■ **Information shown**
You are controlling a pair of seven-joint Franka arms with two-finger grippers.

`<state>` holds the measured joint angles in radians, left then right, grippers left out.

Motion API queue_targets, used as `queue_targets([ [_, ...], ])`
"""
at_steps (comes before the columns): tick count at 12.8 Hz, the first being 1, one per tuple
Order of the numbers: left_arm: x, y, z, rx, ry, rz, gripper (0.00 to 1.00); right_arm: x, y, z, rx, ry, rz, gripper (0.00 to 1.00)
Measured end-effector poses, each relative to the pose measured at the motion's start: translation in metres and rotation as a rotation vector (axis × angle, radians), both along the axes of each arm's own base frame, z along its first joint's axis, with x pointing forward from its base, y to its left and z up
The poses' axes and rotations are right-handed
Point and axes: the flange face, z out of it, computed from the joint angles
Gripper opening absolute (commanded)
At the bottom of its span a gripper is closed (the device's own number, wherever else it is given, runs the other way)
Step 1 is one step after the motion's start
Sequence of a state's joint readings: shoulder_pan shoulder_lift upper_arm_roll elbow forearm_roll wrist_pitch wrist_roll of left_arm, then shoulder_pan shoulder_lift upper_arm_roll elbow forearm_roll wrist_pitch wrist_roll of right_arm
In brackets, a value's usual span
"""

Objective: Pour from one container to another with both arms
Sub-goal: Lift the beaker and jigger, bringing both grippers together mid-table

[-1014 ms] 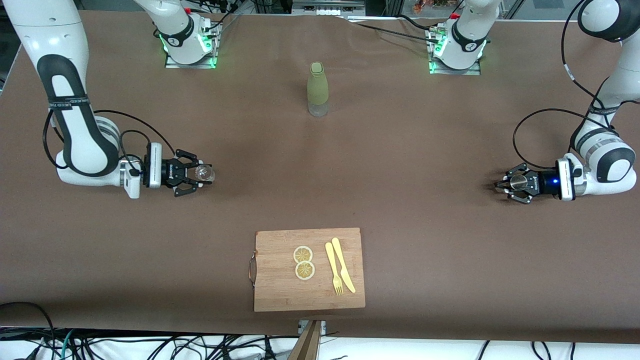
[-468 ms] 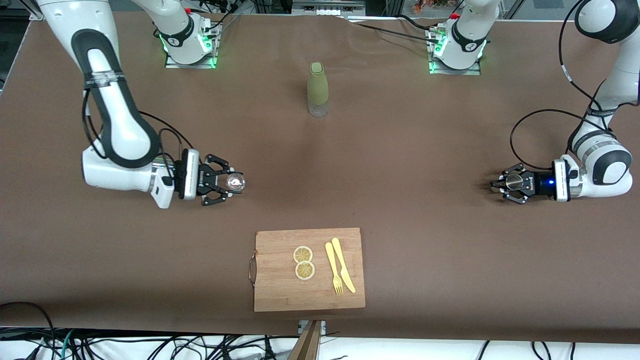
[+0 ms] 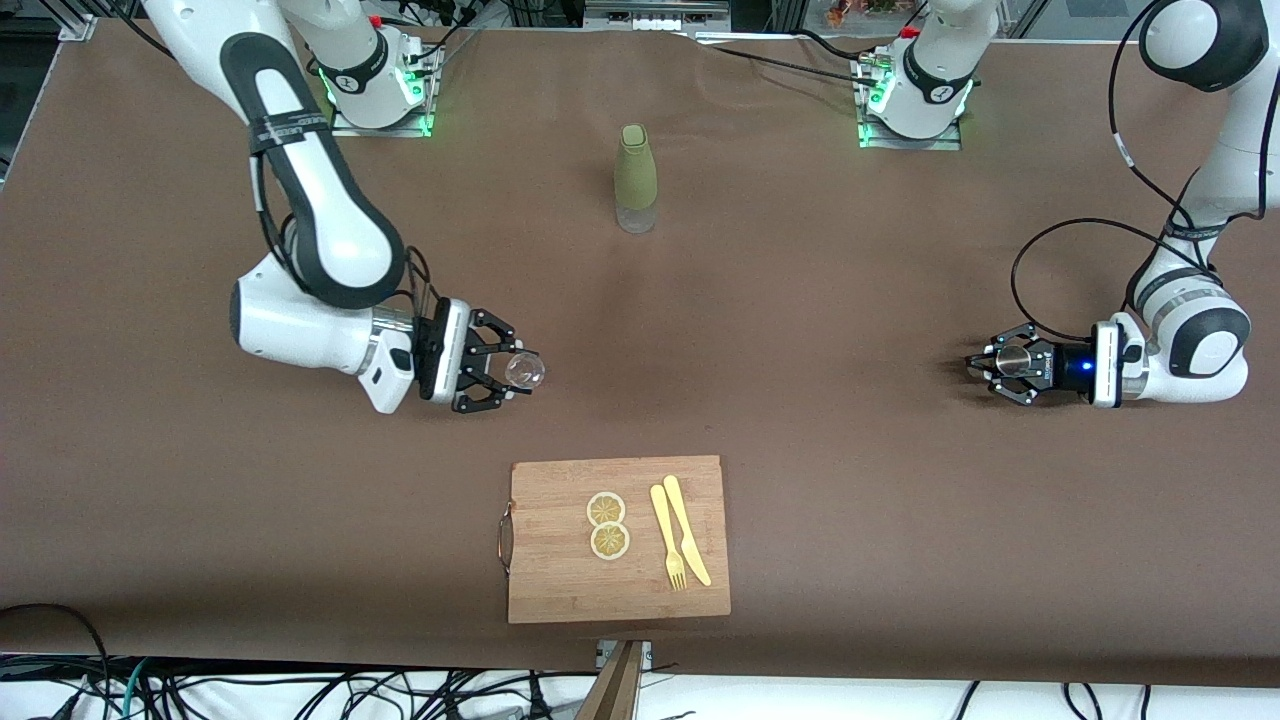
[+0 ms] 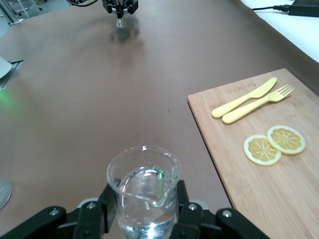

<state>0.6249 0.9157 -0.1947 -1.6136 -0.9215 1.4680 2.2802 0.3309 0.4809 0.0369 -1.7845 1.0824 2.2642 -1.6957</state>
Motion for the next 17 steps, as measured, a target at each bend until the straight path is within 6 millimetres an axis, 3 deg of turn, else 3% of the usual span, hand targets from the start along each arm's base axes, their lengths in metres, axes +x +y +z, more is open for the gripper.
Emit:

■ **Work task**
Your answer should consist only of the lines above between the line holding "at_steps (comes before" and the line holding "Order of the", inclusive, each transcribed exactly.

■ **Exercise response**
at_steps (comes before the columns): tick count at 12.8 Hz, the first being 1, one per tuple
Order of the numbers: left_arm: x, y, z, rx, ry, rz, gripper (0.00 to 1.00); right_arm: x, y, z, rx, ry, rz, gripper (0.00 to 1.00)

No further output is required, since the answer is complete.